A few years later the revolutionary nature of My Hustler was being recognised; Vincent Canby, in somewhat backwards and grudging praise, complained that distributors were taking his critical remarks out of context and using them as advertising come-ons:

"Warhol, of course, is responsible for one of the toughest dilemmas facing critics today. Largely as a result of his pioneering in the making of movies like Chelsea Girls and My Hustler it's impossible to accurately describe many new movies without automatically writing phrases that can't be picked up and used as instant come-ons."

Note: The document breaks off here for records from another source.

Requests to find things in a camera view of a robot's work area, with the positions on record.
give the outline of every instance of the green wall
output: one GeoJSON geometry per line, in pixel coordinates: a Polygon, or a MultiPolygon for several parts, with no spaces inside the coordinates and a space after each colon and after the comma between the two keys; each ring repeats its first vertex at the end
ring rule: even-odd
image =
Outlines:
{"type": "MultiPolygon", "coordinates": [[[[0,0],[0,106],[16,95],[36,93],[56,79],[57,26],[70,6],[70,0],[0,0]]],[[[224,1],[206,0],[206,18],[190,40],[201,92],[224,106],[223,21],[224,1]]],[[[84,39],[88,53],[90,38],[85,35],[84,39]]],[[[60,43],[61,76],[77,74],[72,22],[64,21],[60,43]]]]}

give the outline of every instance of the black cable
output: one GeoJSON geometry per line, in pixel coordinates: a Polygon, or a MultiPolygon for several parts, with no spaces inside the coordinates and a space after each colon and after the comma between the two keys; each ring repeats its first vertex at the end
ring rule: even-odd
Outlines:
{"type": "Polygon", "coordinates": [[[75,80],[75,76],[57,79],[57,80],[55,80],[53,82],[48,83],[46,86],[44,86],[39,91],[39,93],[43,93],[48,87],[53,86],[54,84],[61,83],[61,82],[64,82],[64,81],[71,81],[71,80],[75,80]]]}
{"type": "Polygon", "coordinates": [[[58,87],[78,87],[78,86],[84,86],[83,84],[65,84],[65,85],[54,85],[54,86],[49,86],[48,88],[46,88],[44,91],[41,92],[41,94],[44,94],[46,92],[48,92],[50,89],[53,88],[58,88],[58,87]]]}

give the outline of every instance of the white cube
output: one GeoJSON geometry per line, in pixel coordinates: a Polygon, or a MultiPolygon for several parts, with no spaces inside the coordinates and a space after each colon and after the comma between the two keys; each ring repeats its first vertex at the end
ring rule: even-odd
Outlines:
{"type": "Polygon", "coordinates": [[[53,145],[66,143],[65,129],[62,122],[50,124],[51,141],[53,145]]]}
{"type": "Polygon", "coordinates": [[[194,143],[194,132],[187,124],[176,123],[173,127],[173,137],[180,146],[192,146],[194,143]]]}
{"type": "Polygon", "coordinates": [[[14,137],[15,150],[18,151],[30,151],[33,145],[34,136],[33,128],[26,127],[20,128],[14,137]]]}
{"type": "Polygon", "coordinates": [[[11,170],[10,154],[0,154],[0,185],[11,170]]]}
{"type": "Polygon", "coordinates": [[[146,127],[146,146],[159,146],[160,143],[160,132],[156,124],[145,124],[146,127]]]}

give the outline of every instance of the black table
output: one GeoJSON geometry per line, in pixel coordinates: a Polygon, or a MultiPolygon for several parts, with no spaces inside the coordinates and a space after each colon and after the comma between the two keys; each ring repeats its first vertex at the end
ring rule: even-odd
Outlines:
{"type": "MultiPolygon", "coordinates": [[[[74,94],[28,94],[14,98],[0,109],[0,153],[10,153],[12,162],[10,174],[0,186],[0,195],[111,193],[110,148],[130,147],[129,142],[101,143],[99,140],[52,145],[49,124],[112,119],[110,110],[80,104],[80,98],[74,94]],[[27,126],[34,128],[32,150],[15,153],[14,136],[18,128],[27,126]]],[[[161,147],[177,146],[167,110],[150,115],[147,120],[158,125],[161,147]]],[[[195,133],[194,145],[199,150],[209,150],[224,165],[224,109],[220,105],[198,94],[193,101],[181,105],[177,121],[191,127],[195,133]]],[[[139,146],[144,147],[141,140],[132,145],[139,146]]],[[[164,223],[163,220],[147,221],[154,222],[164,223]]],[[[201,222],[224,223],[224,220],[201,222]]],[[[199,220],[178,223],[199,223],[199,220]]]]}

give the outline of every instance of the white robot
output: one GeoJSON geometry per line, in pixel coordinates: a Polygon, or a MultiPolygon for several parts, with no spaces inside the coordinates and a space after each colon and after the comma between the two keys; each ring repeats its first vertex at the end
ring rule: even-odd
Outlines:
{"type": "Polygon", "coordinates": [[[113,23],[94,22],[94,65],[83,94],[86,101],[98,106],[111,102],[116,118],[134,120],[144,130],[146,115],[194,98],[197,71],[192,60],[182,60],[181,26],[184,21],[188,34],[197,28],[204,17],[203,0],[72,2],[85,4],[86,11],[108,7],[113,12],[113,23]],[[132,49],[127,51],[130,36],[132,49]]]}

By 1995 the critical perspective of Warhol's most influential films, including My Hustler had shifted to an appreciation of their unique, semi-documentary perspective, Stephen Holden:

"The esthetic running through Warhol's films is an icy voyeurism. As witty or sexy or photogenic as Warhol's superstars may have been, their largely unstructured, crudely edited play-acting in front of his camera could also be cruelly revealing. Again and again, one has the feeling of confronting people with limited internal resources, desperate to be noticed at any cost."

==Censorship==
My Hustler was the subject of plainclothes police surveillance in the audience during its initial theatrical release in 1966, and on April 12 the owners of the Filmmakers' Cinematheque were served a summons to a hearing to show-cause why the theater's license should not be revoked for showing films of "sexual immorality, lewdness, perversion and homosexuality." On November 16, after a defence by the New York Civil Liberties Union, the charges were thrown out.